貴族にしては珍しい恋愛結婚でね。仲の良い夫婦だった。俺が十六の時だった。その日も二人は元気に旅立った。だが、二度と帰って来ることはなかった。海難事故に遭ったんだ」
「そんな……」
フィーネの瞳が悲しみに揺れる。彼は愛するものを失ったのだ。どれほどの痛みを心に負ったことだろう。
「だから、俺は魔方陣による転移装置を作ろうと考えた」
フィーネは、ノアが研究にかける原点を見た気がした。
「ノア様は、誰かの平穏な生活を、幸せを願って研究に打ち込んでいたんですね」
フィーネの言葉にノアが顔を赤らめる。
「そんなたいしたものではない。俺が満足したかっただけだ」
「ふふふ、ノア様、ありがとうございます」
「何がだ」
ノアは、いつものぶっきらぼうな口調で答える。
「私に命をプレゼントしてくれて、そのおかげで今まで知らなかったノア様をたくさん知ることができます。これからもよろしくお願いします」
フィーネが頭を下げる。
「だから、やめろ! そんな大げさなものではない」
ノアは耳まで赤くなっているが、彼の顔を覆うためのフードはもうない。
「そうだ。ノア様、私を助手に雇いませんか? もちろんここの実験室専用の。私は実験体お役御免なのですよね?」
「ふん、ついでだから、教えてやる。お前の持つ魔力は人とは少し性質の違うものだ」
「え?」
「ハウゼン家にエルフの先祖がいるというのは、本当だ。お前の能力は人にはないものだ」
「は?」
フィーネは目をぱちくりした。
「先祖返りか、取り替え子かはわからないが、お前は上位種のエルフということだ」
「はい?冗談ですよね? 私がエルフって」
フィーネは引きつった笑みを浮かべてノアに尋ねるが、彼の顔は真剣だ。
「人の魔力をまとめて吸収し中和するなど、人の身でできるわけがないだろう。不可能だ」
「……えええええ!」
湖面をフィーネの絶叫がわたる。
「よって、お前は人外だ。大事なことだから、誰もいない湖面の真ん中で知らせた」
「つまり、ノア様と結婚できないと?」
フィーネは混乱した。
「なんでそうなる? 俺はフィーネと結婚する。それにエルフ族は人族と婚姻可能な亜種だ。だが、お前がエルフということは秘密だ。狩られるか、利用されるぞ」
狩られると聞いてぞっとした。
「わかりました。ノア様がそこまで言うのなら、信じます。というか人外とか亜種とか言うのやめてもらえます?」
フィーネが不平を漏らすと、ノアは噴き出した。
「面白い奴だと思ったが、そもそも人ではなかったな」
そう言って楽しそうに笑うノアの体をフィーネはゆする。
「そんな事より、私、二百年も三百年も一人ぼっちで長生きしたらどうしましょう」
余命が半年というのも嫌だが、長寿すぎるというのも問題だ。
「ただの伝承だ。寿命は人と変わらない。空気と水のよいところで生きたから長寿だったんだ」
フィーネはそこで不思議に思う。
「なんでそんなに詳しいのですか?」
「湖の向こうに森があるだろう。あの森に二百年ほど前までエルフ族が住んでいた」
「そうだったんですか」
ここは水も空気も綺麗で、森は青々としていて美しい。
フィーネはノアと一緒にいるこの場所が大好きだ。
もしかしたら、ノアの祖先にもエルフがいるのかもしれない。彼の魔力量は計測史上最高といわれているのだから、十分にあり得る話だ。

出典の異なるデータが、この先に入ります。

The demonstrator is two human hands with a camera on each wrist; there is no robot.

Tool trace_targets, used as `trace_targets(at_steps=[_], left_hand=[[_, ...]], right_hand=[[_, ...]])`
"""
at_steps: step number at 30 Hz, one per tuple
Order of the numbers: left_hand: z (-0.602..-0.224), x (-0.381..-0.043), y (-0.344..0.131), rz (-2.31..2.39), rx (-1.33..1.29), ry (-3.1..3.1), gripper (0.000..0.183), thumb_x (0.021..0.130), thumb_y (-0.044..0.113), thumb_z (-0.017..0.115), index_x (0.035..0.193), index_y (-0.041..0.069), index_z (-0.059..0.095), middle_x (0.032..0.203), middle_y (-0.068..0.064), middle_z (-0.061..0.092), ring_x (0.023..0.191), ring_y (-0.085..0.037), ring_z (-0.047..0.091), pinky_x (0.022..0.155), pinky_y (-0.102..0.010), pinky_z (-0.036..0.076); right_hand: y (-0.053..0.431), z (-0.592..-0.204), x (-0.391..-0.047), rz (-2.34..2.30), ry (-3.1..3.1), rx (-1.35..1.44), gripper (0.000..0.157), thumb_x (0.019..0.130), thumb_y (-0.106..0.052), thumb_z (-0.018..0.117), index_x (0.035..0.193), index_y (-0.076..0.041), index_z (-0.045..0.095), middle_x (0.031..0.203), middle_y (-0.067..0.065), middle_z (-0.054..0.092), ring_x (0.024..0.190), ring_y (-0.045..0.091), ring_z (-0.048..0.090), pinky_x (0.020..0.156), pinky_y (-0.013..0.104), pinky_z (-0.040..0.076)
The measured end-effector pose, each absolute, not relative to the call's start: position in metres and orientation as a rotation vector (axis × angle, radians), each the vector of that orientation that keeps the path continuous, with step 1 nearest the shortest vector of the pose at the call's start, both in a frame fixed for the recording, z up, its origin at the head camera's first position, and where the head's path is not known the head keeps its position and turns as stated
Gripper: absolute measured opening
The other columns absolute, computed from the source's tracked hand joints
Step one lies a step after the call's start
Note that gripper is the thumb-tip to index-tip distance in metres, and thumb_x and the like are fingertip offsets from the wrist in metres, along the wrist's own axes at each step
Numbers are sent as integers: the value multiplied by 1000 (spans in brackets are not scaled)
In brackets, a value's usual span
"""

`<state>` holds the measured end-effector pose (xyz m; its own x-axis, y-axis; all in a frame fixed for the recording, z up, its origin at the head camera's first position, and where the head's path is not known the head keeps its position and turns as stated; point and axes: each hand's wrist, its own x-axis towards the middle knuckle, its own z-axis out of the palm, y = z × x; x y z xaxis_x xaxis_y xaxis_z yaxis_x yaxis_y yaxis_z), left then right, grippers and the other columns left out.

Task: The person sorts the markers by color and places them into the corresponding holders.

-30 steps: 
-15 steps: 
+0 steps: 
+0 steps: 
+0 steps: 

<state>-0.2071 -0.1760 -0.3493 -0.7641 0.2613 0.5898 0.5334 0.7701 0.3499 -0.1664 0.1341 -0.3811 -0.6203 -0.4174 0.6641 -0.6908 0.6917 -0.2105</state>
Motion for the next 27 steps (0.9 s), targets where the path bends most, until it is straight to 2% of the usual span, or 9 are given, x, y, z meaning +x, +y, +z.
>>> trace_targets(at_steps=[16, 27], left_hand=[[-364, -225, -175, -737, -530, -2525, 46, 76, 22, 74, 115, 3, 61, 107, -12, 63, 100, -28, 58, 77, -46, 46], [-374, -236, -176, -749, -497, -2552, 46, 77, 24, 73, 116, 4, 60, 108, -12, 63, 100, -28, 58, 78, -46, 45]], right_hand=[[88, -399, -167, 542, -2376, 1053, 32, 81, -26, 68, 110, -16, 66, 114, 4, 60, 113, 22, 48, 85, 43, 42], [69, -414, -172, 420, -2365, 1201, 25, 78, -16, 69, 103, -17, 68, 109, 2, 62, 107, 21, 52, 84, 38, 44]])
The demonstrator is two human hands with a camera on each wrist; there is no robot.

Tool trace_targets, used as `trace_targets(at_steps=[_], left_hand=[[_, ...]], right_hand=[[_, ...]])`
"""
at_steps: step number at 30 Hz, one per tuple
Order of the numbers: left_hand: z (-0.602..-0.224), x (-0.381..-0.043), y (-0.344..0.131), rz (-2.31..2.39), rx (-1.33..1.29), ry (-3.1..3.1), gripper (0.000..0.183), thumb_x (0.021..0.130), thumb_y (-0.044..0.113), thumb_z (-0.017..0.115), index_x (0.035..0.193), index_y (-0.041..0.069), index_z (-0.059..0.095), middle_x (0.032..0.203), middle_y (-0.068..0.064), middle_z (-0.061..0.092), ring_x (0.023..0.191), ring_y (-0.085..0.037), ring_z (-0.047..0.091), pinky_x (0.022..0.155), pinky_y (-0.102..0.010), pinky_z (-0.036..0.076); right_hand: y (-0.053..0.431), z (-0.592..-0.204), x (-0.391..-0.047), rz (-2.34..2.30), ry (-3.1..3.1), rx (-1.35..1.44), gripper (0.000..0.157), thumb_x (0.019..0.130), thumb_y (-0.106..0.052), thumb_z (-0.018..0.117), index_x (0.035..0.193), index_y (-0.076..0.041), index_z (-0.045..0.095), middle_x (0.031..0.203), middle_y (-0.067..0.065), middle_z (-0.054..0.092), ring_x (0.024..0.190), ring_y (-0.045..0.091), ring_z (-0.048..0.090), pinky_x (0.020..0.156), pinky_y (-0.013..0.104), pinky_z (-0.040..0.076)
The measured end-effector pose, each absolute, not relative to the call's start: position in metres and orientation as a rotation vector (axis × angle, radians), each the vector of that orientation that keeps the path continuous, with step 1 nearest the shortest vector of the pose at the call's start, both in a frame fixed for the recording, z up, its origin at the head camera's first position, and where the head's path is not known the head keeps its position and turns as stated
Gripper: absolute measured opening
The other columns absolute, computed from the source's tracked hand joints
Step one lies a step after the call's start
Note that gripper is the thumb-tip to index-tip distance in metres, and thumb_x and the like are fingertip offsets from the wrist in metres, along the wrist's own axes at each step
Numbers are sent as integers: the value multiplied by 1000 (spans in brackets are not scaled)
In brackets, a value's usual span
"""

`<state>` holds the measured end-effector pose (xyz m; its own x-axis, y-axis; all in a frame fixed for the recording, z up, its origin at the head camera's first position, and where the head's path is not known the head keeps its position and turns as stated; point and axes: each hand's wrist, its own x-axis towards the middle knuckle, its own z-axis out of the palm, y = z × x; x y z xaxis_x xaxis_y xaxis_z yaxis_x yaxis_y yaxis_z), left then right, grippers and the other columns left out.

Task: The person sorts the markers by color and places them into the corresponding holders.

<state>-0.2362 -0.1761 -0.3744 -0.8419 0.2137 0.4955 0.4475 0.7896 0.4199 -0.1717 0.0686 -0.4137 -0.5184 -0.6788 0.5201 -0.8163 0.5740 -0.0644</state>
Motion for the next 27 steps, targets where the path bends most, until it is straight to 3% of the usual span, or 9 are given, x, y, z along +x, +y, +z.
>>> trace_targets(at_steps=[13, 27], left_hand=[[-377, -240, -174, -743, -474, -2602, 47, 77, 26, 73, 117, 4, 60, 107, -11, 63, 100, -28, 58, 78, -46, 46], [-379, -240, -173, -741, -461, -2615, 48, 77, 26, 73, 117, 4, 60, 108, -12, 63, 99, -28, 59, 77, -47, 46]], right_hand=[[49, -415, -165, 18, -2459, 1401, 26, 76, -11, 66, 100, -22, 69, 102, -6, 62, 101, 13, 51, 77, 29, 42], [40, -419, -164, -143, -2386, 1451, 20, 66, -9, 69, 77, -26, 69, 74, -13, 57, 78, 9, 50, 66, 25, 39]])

「フィーネは妙にここが気に入っているし、故郷に帰って来たのかもしれないな」
ノアがしみじみと言う。
「では、今度あの森に連れて行ってください」
「わかった。一緒に行こう」
ノアが微笑んで頷いた。
また一つ、彼がフィーネの望みをかなえてくれる。
ノアは絶対に約束を破らない。
これからもたくさん彼と約束できると思うと、フィーネは嬉しかった。
もう独りぼっちではない。
ずっと彼のそばに……、共に人生を歩んでいく。
その時、フィーネの髪をふわりと風が揺らした。
森の向こうから湖面を渡り、爽やかな風が吹き抜ける。
まるで二人の未来を祝福するかのように。